Un accord-cadre, entré en vigueur au 1er juillet 2023, permet de déroger à cette limitation de 25% dans le cas d’un salarié en situation de télétravail transfrontalier. Désormais, et sous réserve que les Etats concernés soient signataires de cet accord-cadre, un salarié résidant dans un Etat signataire et travaillant pour un employeur situé dans un autre Etat signataire peut rester assujetti au régime de sécurité sociale de l’Etat de situation de son employeur dès lors que son activité en télétravail depuis son Etat de résidence est inférieure à 50% de son temps de travail.
Remarque
On ne manquera pas de noter le non-alignement des dispositions fiscales et sociales, le télétravail transfrontalier dans une situation franco-suisse est neutralisé pour la détermination du régime de sécurité sociale s’il est inférieur à 50% alors qu’il est neutralisé pour identifier le droit d’imposer la rémunération s’il n’excède pas 40%.
Une adaptation progressive aux autres pays frontaliers des dispositions fiscales relatives au télétravail
Cet avenant avec la Suisse s’inscrit dans les premiers dispositifs intégrant le télétravail. Ce mode de travail étant désormais entré dans les habitudes, le sujet de l’adaptation des règles fiscales est particulièrement porté par les pays à forte population frontalière.
Ainsi, par exemple l’avenant à la convention fiscale signée entre la France et le Luxembourg le 7 novembre 2022 et entrée en vigueur à compter de l’imposition des revenus 2026 prévoit également dans le cadre d’un protocole qu’un « résident d’un Etat contractant qui exerce un emploi dans l’autre Etat contractant et qui, au cours d’une période imposable, est physiquement présent dans le premier Etat et/ou dans un Etat tiers pour y exercer un emploi durant une ou des périodes n’excédant pas au total 34 jours, est considéré comme exerçant effectivement son emploi dans l’autre Etat durant toute la période imposable ». Dès lors, un salarié d’une société luxembourgeoise résidant en France est en mesure de télétravailler depuis son domicile, non pas un pourcentage de son temps de travail, mais jusqu’à 34 jours sans que cela ne conduise à considérer la rémunération relative à ces jours télétravaillés comme imposable en France.
Remarque
Là également il sera nécessaire d’articuler les dispositions fiscales et sociales, 34 jours de télétravail représentant environ 16% du temps de travail, très loin des 49% autorisés par l’accord-cadre en matière de sécurité sociale dont la France et le Luxembourg sont tous deux signataires.

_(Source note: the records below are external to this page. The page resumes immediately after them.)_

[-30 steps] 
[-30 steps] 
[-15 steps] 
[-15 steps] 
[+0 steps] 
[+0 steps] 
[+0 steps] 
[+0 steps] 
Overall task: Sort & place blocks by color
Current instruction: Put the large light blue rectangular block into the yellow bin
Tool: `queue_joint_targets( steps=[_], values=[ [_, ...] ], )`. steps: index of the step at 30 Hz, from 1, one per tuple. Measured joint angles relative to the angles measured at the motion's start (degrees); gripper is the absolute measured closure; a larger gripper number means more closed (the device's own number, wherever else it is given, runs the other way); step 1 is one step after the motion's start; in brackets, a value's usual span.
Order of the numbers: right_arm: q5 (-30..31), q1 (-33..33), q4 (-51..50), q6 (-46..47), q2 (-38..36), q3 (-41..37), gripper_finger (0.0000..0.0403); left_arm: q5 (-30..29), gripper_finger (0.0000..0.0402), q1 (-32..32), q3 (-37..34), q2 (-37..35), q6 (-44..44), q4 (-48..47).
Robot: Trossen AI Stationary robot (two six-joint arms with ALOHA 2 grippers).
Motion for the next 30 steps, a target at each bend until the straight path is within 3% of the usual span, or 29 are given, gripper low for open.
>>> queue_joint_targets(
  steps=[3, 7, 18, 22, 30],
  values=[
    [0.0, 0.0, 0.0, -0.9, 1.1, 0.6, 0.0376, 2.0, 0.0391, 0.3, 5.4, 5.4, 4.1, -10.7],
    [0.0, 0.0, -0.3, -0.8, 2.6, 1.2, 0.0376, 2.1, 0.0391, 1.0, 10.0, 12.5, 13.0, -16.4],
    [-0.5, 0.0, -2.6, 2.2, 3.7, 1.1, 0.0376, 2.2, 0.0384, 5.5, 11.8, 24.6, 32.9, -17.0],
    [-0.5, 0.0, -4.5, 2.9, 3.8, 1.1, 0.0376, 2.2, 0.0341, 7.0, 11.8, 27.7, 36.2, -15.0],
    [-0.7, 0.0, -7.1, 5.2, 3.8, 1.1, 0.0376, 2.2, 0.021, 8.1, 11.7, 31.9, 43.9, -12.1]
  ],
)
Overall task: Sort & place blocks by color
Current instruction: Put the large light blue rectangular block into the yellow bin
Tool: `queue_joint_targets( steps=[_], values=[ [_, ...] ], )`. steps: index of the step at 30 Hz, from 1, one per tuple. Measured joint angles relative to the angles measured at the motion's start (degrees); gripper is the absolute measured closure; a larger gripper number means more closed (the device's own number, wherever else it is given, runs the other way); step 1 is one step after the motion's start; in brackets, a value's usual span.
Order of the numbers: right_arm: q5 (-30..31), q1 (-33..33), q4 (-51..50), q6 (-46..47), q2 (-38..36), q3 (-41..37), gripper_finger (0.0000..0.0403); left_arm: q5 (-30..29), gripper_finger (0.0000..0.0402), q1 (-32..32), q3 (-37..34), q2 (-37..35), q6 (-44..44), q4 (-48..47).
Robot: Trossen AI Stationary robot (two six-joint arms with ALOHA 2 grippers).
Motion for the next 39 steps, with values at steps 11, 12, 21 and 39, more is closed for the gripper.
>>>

A contrario, la convention entre la France et la Belgique signée le 9 novembre 2021, et toujours en attente de ratification, ne contient aucune disposition sur le télétravail malgré le nombre important de travailleurs transfrontaliers entre nos deux pays. En réponse à une question parlementaire récente (QE n°4696 du 4 mars 2025, réponse publiée au JOAN du 1er avril 2025), le Ministère de l’économie a confirmé qu’aucune adaptation ou évolution ne serait intégrée sur ce point dans la convention, l’imposition des rémunérations restera fondée sur le critère du lieu d’exercice de l’activité. Le ministre de l’Économie indique néanmoins que des travaux sont en cours au niveau de l’OCDE sur les incidences du télétravail en matière fiscale.
Des orientations ou une nouvelle version du modèle de convention fiscale intégrant des dispositions sur le télétravail verront peut-être bientôt le jour pour harmoniser et simplifier les règles aussi bien pour les contribuables que les administrations.